WHAT IS EXPECTED: Your answer should reproduce every line of the material in which the word "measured" occurs.

INPUT DATA:

↓↓↓

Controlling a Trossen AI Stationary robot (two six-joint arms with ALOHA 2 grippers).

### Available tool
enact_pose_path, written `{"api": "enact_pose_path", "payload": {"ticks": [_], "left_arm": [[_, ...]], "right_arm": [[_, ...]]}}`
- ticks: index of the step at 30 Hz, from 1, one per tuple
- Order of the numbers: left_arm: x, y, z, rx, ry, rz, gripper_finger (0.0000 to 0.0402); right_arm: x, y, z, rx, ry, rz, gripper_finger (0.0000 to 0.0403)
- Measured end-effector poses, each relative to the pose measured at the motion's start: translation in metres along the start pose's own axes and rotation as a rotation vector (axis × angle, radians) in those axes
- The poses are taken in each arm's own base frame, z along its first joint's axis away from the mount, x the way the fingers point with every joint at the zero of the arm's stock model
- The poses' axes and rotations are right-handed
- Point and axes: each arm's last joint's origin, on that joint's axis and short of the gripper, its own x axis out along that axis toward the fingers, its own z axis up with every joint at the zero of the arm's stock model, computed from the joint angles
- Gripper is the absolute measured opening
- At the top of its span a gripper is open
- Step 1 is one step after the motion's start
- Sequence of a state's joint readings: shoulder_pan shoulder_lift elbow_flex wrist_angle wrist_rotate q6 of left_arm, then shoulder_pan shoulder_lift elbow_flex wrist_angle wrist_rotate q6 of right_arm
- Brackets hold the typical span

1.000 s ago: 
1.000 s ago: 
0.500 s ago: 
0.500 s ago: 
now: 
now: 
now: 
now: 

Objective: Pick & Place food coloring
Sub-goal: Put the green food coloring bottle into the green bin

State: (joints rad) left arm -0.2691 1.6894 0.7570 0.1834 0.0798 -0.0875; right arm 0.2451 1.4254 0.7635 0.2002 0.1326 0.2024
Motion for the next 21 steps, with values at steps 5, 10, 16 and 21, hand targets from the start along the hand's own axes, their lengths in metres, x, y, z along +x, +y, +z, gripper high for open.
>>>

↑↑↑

ANSWER AREA:
- Measured end-effector poses, each relative to the pose measured at the motion's start: translation in metres along the start pose's own axes and rotation as a rotation vector (axis × angle, radians) in those axes
- Gripper is the absolute measured opening

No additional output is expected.